An extremely rare species of tiny owl has been seen in the wild for the first time, the American Bird Conservancy said Thursday. The long-whiskered owlet, one of the world's smallest owls, was discovered in 1976. Researchers have caught a few specimens in nets after dark but had not seen it in nature.
It was spotted in the wild in February by researchers monitoring a private conservation area in Peru's northern jungle.
The conservancy said in a news release that investigators encountered the owlet three times during daylight hours and recorded its calls frequently at night. The group said the sighting "is considered a holy grail of South American ornithology."
The owl is so distinct that it has been named in its own genus, "Xenoglaux," meaning "strange owl," due to the long wispy feathers around its reddish-orange eyes.
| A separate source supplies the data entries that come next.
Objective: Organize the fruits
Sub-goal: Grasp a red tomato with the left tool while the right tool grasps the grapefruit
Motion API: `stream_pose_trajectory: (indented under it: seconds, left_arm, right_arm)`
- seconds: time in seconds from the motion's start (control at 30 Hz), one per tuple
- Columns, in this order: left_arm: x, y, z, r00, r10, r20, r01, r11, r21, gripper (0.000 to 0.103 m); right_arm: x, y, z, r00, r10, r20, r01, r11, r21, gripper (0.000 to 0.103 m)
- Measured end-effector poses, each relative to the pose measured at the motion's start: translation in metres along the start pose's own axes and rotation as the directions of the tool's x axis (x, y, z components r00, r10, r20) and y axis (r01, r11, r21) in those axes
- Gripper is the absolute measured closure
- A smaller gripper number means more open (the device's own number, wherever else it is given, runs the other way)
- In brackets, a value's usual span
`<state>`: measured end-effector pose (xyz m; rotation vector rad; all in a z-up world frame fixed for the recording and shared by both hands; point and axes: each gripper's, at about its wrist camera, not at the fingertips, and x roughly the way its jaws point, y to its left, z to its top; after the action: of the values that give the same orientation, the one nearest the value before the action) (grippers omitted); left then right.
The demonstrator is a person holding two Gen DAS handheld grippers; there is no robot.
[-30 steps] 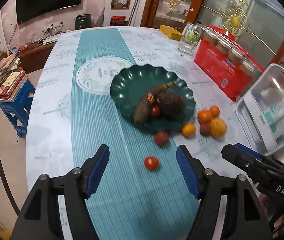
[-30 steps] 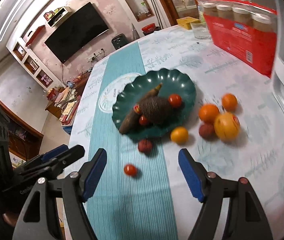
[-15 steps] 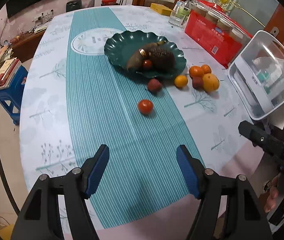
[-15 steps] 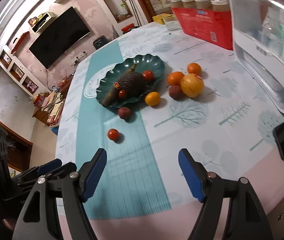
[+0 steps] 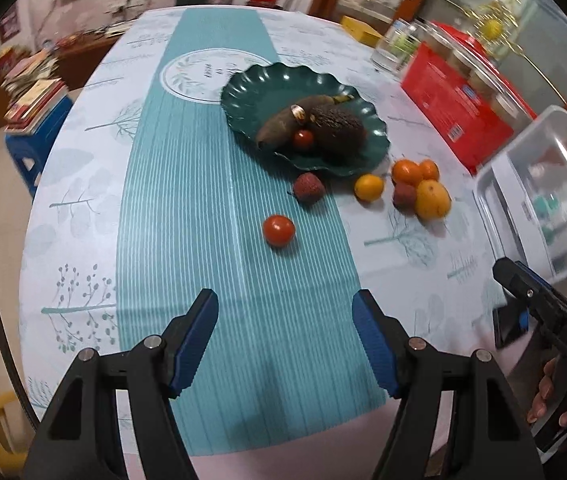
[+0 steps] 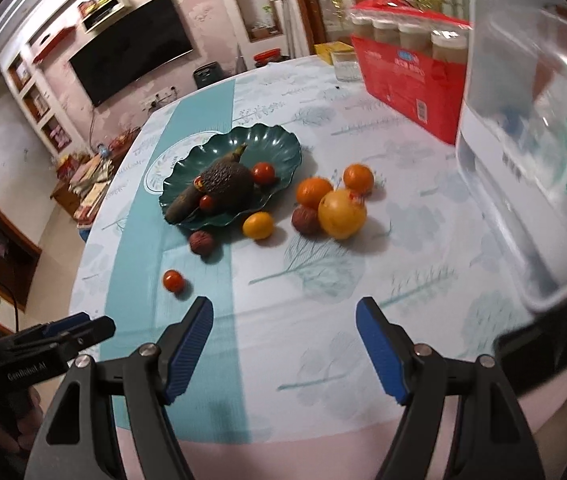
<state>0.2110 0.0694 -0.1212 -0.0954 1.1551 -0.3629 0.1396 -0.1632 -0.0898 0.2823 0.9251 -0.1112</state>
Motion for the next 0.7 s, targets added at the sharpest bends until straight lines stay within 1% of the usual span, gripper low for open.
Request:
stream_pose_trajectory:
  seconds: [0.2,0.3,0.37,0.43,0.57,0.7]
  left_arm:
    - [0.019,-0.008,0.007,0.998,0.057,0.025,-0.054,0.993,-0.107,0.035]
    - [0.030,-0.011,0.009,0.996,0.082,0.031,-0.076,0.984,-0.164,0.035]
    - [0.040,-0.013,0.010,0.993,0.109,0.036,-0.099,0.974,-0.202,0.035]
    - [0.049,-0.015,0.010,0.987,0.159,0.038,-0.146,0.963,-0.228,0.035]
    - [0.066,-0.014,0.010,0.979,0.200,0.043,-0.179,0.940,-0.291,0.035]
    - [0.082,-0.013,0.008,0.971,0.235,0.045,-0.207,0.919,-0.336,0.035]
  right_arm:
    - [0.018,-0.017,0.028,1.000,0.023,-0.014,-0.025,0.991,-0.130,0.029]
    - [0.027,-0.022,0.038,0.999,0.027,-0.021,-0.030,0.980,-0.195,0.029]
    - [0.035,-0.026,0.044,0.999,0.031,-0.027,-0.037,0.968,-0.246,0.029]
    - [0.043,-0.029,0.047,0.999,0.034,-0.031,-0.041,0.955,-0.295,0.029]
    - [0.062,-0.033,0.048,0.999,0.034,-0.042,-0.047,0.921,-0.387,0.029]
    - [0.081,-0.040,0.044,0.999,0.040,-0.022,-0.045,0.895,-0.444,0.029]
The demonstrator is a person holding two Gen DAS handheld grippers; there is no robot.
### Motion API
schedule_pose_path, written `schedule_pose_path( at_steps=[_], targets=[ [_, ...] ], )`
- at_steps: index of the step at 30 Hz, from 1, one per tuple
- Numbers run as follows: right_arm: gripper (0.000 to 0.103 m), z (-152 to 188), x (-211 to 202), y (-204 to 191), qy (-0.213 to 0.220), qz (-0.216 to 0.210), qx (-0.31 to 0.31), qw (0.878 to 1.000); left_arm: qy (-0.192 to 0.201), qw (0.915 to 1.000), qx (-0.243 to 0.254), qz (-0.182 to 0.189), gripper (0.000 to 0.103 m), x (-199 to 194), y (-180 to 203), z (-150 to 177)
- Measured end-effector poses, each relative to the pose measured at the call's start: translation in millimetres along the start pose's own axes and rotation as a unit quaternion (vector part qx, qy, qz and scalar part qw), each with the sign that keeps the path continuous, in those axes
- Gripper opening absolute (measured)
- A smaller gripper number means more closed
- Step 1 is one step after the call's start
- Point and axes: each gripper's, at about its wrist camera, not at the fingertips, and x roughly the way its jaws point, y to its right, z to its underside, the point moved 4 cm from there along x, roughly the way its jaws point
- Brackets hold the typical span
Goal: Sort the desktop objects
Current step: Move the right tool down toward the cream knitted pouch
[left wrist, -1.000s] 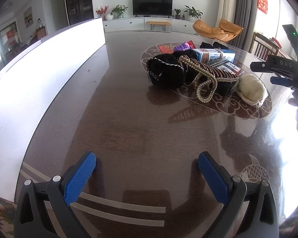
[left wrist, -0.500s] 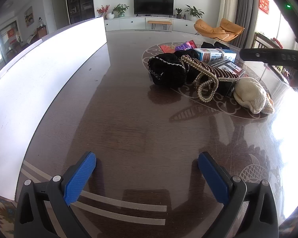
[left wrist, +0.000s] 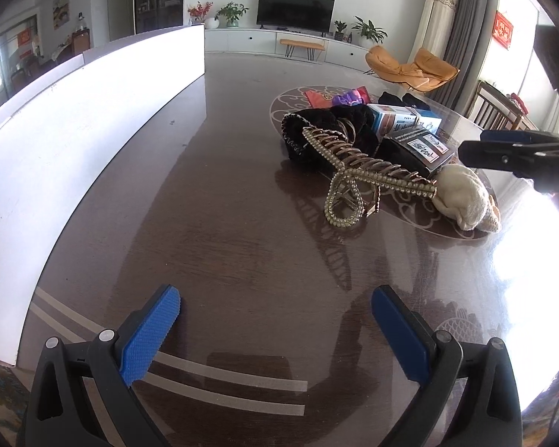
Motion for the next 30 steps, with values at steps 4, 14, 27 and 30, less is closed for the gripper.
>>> schedule_pose_path(
  at_steps=[4, 14, 27, 30],
  targets=[
    [0.093, 12.7, 18.3, 24.6, -0.032, -0.012, 0.033, 0.999, 0.002, 0.9999, -0.007, 0.010, 0.103, 0.3, 0.4, -2.1],
    [0.093, 44.9, 49.0, 13.8, -0.065, 0.016, -0.035, 0.997, 0.002, 0.9999, 0.002, 0.014, 0.103, 1.6, 4.1, 1.6],
    [0.103, 61.7, 47.6, 41.0, -0.016, 0.017, 0.054, 0.998, 0.002, 0.9999, 0.008, 0.009, 0.103, 2.3, 5.3, 4.2],
    [0.103, 62.4, 45.8, 38.8, -0.004, 0.019, 0.056, 0.998, 0.001, 0.9999, 0.012, 0.006, 0.103, 2.0, 6.1, 5.3]
  ],
)
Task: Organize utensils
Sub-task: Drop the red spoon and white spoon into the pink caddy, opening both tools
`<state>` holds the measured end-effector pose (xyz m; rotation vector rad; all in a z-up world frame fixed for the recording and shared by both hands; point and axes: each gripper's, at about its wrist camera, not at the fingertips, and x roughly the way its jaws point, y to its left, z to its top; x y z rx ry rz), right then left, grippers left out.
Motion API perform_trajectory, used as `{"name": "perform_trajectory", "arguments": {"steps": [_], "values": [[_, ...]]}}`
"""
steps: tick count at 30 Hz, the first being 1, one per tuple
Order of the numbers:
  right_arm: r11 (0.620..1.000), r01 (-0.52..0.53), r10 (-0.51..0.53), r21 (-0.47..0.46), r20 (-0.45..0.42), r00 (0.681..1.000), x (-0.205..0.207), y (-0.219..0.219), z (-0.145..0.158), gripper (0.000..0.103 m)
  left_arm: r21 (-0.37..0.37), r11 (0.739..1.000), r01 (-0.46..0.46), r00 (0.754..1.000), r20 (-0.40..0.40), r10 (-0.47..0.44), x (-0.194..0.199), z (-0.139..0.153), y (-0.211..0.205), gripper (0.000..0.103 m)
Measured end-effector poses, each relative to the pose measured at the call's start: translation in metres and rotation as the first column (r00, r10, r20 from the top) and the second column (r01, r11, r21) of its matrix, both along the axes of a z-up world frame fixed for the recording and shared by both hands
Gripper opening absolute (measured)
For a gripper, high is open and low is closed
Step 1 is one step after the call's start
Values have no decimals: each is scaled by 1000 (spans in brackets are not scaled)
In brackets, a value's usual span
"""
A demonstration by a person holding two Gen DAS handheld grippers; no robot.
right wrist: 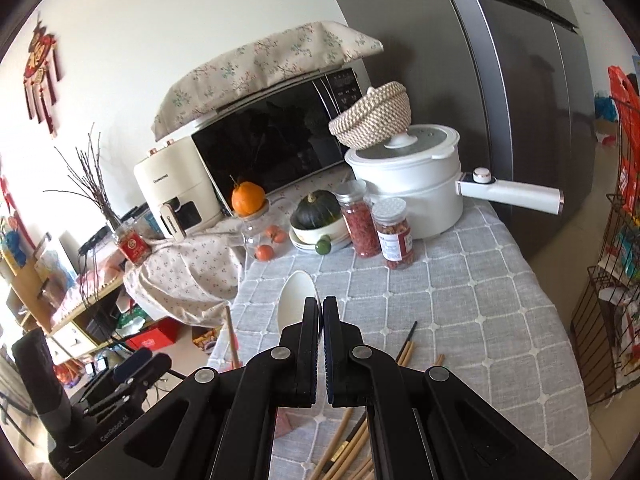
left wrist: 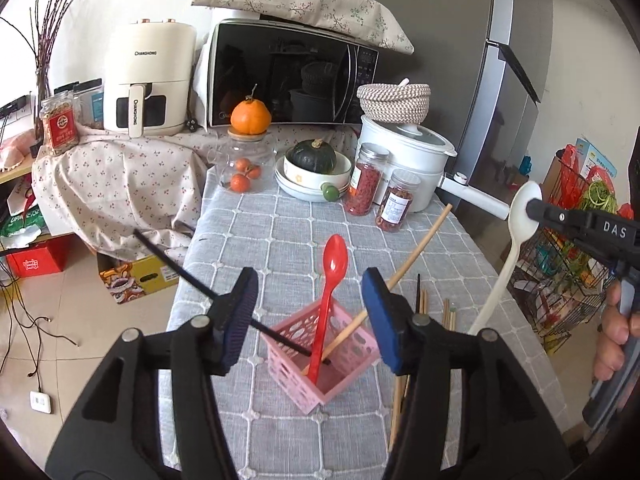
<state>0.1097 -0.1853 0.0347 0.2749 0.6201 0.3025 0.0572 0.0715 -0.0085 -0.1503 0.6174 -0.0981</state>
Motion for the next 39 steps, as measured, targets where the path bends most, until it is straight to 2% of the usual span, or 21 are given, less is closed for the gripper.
{"name": "perform_trajectory", "arguments": {"steps": [4,8,12,13,16,20,28,33,37,39], "values": [[1000,5,-5,3,78,997,-7,13,10,2,21,1000,12,997,-72,-11,-8,-10,11,62],[1000,-7,7,-5,140,990,-13,33,12,2,28,1000,3,982,-188,2,-7,-30,22,62],[997,-34,46,-65,200,979,-18,63,12,2,53,999,6,968,-251,8,-9,-42,25,63],[996,-40,56,-81,212,976,-19,70,11,2,68,998,11,966,-260,7,-11,-44,24,67],[992,-59,83,-115,215,973,-19,90,2,2,101,994,32,956,-295,-1,-12,-50,21,73],[987,-55,87,-154,206,975,-16,110,-14,2,113,992,47,941,-339,-5,-11,-57,21,74],[975,-30,84,-221,242,967,-19,136,-32,3,101,994,49,933,-359,-10,-11,-60,23,75],[975,-50,97,-215,214,972,-17,138,-39,4,100,994,47,936,-353,-9,-11,-58,22,76],[981,-77,109,-177,179,978,-15,129,-41,17,101,994,49,937,-350,-11,-10,-57,19,77],[984,-80,108,-157,179,978,-16,123,-36,20,96,994,53,937,-348,-17,-10,-55,17,78]]}}
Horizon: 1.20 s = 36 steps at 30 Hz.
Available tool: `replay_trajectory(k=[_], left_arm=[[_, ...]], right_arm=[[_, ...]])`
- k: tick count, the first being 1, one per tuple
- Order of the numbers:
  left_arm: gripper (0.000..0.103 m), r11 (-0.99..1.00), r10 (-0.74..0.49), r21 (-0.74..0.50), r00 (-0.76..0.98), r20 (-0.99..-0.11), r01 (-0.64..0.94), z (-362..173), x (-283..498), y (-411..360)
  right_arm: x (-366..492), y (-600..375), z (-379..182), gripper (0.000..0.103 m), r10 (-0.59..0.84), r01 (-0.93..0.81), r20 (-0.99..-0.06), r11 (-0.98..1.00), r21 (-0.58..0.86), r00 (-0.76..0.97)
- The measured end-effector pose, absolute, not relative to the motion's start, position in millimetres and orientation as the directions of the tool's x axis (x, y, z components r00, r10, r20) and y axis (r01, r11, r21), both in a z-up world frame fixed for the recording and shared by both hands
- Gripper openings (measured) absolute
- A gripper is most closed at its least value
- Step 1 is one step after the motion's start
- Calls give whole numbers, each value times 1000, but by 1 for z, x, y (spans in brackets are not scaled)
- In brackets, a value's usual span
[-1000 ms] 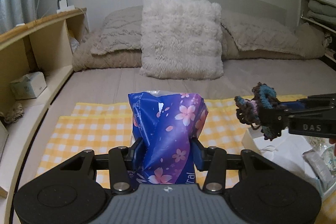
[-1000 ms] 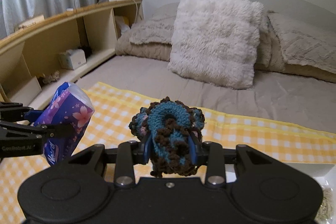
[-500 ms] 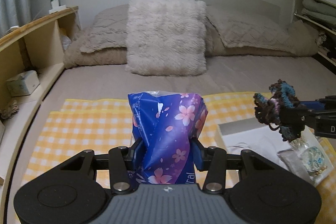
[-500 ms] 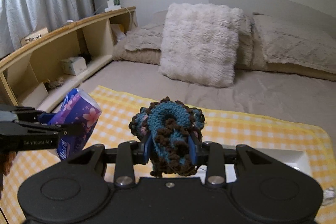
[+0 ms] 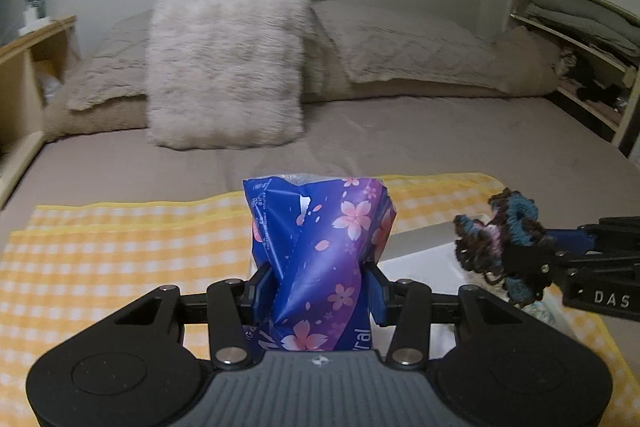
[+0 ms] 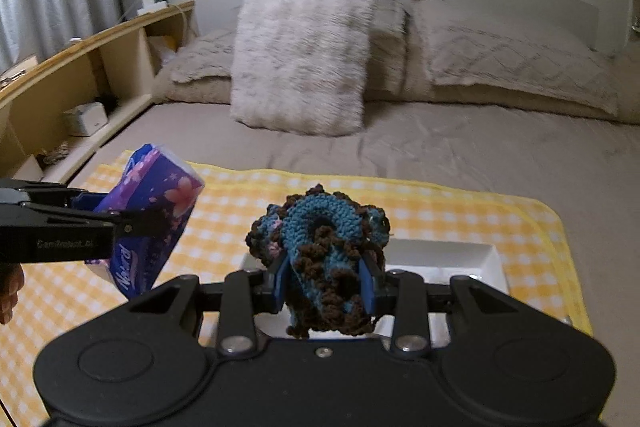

The owl inhabits the dense undergrowth of highland forests in a remote region of Peru.
"Seeing the long-whiskered owlet is a huge thrill," said David Geale of the Association of Andean Ecosystems, who was a member of the research team. "Its population is estimated to be less than 1,000 birds and possibly as few as 250."
He said the species is threatened by the rapid destruction of its forest habitat and its small range.
The researchers captured a bird in a mist-net and later released it onto a tree branch, where it was photographed before disappearing into the night. Photos provided by the conservancy show a bright-eyed bird not much bigger than the fist of the person holding it.